Deploying and managing Google BigQuery for enterprise data analytics
Google BigQuery is a fully-managed, serverless data warehouse that enables super-fast SQL queries using the processing power of Google's infrastructure. It allows you to analyze large datasets with high performance and cost efficiency.
Key Features
Serverless: No infrastructure to manage or provision
Petabyte Scale: Query petabytes of data with ease
Separation of Storage and Compute: Pay only for the storage you use and the queries you run
Real-time Analytics: Stream data for real-time analysis and ML
Geospatial Analysis: Built-in support for geographic data types
ML Integration: Train and run ML models directly using SQL with BigQuery ML
BI Engine: In-memory analysis service for sub-second query response
Federated Queries: Query data from external sources without copying
Data Governance: Column-level security and dynamic data masking
Cost Controls: Custom quotas and intelligent pricing models
Advanced Configuration with Authorized Views and Row-Level Security
resource "google_bigquery_dataset" "sensitive_data" {
dataset_id = "sensitive_data"
friendly_name = "Sensitive Data"
description = "Contains PII and other sensitive information"
location = "US"
# Enable CMEK (Customer Managed Encryption Keys)

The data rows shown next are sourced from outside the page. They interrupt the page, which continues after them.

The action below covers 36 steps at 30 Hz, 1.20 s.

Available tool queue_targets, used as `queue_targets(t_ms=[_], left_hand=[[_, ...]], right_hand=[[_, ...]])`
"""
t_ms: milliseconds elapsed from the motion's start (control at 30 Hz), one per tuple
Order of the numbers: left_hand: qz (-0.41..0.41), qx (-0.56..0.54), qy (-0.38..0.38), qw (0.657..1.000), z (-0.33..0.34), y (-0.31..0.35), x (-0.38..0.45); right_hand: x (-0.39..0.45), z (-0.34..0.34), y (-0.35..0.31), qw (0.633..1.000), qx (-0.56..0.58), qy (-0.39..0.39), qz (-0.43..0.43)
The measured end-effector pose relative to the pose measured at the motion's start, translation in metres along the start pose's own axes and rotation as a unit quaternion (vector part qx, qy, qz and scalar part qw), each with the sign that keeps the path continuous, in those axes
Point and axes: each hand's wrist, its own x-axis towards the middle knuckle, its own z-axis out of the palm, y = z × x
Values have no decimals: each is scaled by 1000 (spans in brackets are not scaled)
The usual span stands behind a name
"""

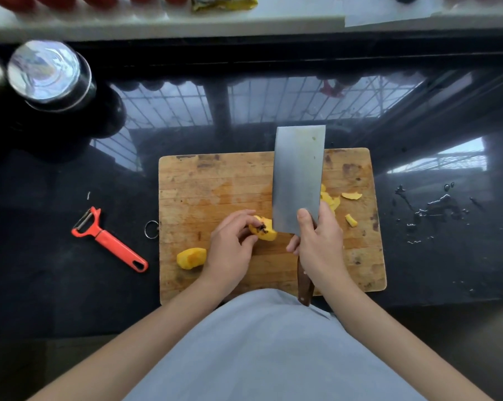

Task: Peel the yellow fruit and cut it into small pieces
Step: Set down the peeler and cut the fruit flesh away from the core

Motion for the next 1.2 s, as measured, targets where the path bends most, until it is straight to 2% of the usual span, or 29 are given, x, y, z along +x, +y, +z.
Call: queue_targets(t_ms=[133, 300, 533, 733, 1200], left_hand=[[30, 10, -5, 999, -1, -3, -1], [24, 18, -3, 1000, 0, -4, -3], [-146, -79, 27, 986, 11, 8, -6], [-263, -132, 82, 952, 16, 21, 9], [-251, -103, 70, 960, 16, 19, 8]], right_hand=[[-1, 2, 0, 1000, -1, 13, -14], [-3, 8, 3, 999, -21, 0, -25], [-10, 14, 5, 999, -31, 11, -35], [-15, 11, 8, 996, -74, 32, -47], [-16, 12, 11, 995, -75, 20, -58]])
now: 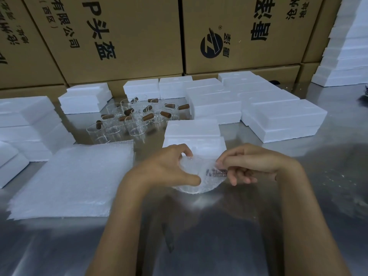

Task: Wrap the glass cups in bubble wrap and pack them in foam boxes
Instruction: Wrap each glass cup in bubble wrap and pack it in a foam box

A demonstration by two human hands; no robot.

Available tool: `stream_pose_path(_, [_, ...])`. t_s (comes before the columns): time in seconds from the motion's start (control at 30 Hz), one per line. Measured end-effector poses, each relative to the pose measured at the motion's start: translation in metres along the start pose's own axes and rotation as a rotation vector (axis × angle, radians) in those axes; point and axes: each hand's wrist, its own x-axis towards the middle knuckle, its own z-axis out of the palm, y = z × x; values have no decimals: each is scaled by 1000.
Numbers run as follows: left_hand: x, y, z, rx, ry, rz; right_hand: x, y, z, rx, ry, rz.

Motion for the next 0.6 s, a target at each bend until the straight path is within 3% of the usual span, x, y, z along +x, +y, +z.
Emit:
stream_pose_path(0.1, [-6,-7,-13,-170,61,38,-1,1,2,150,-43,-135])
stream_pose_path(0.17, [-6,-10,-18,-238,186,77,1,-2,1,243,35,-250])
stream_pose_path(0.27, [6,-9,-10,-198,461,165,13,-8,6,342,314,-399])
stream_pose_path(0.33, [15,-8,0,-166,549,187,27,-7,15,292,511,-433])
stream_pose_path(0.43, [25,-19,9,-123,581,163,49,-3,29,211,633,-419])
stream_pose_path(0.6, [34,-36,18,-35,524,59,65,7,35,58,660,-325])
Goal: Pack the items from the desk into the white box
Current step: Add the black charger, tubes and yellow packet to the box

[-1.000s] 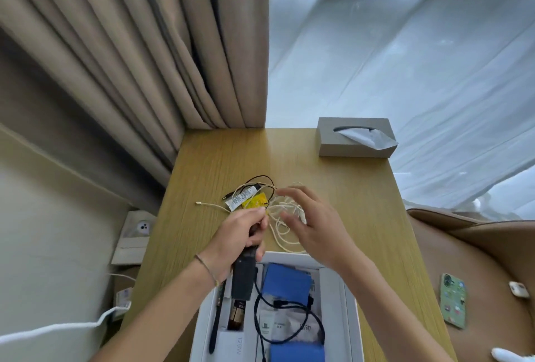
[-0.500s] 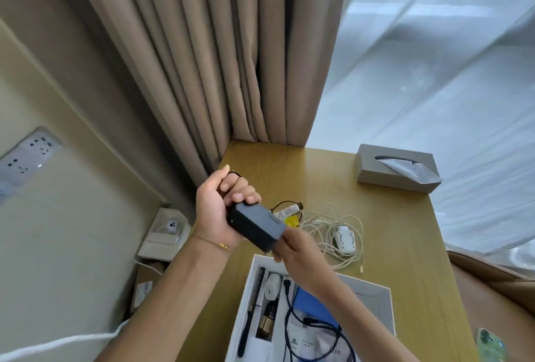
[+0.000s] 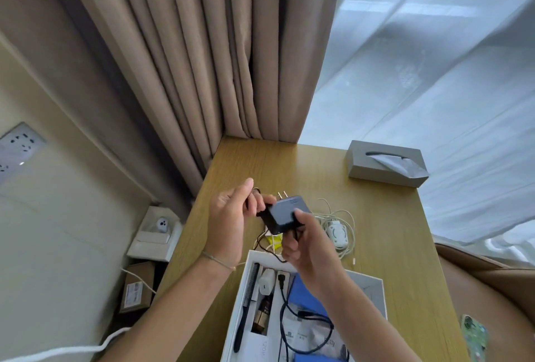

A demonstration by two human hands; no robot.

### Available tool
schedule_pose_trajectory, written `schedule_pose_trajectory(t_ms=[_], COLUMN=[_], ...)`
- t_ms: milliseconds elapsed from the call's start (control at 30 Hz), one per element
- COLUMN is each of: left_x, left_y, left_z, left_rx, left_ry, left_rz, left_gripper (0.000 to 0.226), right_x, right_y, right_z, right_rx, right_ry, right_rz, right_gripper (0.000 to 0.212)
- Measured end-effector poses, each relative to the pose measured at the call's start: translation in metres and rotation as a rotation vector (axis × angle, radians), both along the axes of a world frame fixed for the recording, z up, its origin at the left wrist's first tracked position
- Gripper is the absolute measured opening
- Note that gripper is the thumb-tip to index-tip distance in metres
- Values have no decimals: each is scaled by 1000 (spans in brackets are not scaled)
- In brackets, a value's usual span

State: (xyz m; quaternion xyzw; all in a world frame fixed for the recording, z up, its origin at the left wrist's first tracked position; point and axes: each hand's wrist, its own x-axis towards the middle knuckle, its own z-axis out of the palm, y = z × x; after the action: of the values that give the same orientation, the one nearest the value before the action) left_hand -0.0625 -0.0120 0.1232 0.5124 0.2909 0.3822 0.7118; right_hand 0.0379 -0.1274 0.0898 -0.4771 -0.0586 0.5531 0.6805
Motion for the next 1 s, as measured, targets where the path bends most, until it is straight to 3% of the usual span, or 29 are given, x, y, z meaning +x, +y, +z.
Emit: schedule_pose_trajectory(t_ms=[133, 233, 300, 333, 500, 600, 700, 800, 1000], left_x=[-18, -25, -27, -27, -20, -17, -16, -17, -25], left_y=[6, 12, 7, 3, -14, -20, -22, -21, -9], left_z=[-9, -5, -5, -5, -15, -21, -23, -25, -18], left_rx=[-37, -245, -241, -203, -111, 244, 597, 834, 1125], left_ry=[260, 366, 365, 369, 432, 682, 900, 1056, 1239], left_rz=[59, -434, -804, -885, -583, -372, -280, -264, -360], left_gripper=[39, 43, 43, 43, 31, 20, 23, 23, 16], right_x=[29, 42, 45, 45, 43, 34, 26, 21, 19], right_y=[-12, -18, -17, -17, -13, -14, -15, -20, -22], right_z=[-2, 0, 4, 7, 9, 7, 6, 13, 42], right_rx=[20, 73, 68, 58, -140, -230, -314, -373, -201], right_ry=[-329, -487, -567, -617, -1184, -1409, -1569, -1655, -1645], right_rz=[124, 359, 478, 514, 519, 565, 662, 699, 686], right_gripper=[42, 34, 20, 17, 43, 44, 30, 30, 25])
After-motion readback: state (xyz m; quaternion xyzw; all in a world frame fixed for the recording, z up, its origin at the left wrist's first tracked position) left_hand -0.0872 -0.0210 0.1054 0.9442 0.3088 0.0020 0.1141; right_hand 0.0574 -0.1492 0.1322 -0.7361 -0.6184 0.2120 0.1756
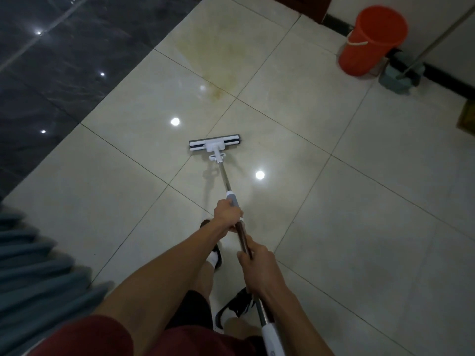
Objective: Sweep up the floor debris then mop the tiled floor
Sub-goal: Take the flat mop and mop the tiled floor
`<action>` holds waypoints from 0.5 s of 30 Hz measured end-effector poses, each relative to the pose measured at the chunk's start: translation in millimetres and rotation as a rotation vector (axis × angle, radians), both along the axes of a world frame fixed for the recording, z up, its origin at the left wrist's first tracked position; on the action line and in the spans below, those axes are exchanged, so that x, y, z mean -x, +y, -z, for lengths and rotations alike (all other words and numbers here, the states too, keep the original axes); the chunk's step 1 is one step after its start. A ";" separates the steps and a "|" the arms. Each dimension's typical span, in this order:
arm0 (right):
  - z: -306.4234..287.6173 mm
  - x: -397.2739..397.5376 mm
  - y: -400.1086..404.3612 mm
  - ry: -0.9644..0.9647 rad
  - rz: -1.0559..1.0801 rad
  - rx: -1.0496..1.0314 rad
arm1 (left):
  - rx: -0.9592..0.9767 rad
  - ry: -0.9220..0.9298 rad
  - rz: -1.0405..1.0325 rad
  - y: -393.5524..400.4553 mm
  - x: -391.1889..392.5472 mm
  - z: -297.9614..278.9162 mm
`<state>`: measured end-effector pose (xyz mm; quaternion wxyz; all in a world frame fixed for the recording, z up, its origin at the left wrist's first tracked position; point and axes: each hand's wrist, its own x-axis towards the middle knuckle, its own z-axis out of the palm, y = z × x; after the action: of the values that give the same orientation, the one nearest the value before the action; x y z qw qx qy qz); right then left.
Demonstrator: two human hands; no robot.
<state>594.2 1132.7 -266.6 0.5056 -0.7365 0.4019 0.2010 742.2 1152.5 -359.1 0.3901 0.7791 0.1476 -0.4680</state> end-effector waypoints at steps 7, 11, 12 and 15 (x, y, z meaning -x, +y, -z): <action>14.6 5.7 6.9 -0.019 0.075 -0.012 | -0.043 -0.031 0.026 0.9 4.5 16.3; 24.1 -30.7 2.3 -0.013 0.104 0.004 | -0.022 -0.039 0.008 -4.3 -27.9 26.6; 25.4 -41.7 -0.7 -0.007 0.109 0.007 | -0.017 -0.042 0.007 -7.0 -38.1 29.4; 29.3 -83.4 -17.6 -0.010 0.131 0.009 | 0.000 -0.070 0.001 -22.8 -78.4 36.8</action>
<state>677.6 1115.2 -295.8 0.5165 -0.7119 0.4474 0.1620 820.6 1129.7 -395.9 0.3949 0.7951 0.1336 -0.4405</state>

default_encryption_configuration {
kms_key_name = google_kms_crypto_key.bq_key.id
}
# Set access controls
access {
role = "OWNER"
user_by_email = google_service_account.bq_admin.email
}
# No direct access for analysts
}
# Create an authorized view dataset
resource "google_bigquery_dataset" "authorized_views" {
dataset_id = "authorized_views"
friendly_name = "Authorized Views"
description = "Contains secured views for analysts"
location = "US"
access {
role = "OWNER"
user_by_email = google_service_account.bq_admin.email
}
access {
role = "READER"
group_by_email = "analysts@example.com"
}
}
# Create a KMS key for encryption
resource "google_kms_key_ring" "bigquery" {
name = "bigquery-keyring"
location = "global"
}
resource "google_kms_crypto_key" "bq_key" {
name = "bigquery-key"
key_ring = google_kms_key_ring.bigquery.id
}
# Grant BigQuery service account access to the KMS key
data "google_project" "project" {}
resource "google_kms_crypto_key_iam_member" "crypto_key" {
crypto_key_id = google_kms_crypto_key.bq_key.id
role = "roles/cloudkms.cryptoKeyEncrypterDecrypter"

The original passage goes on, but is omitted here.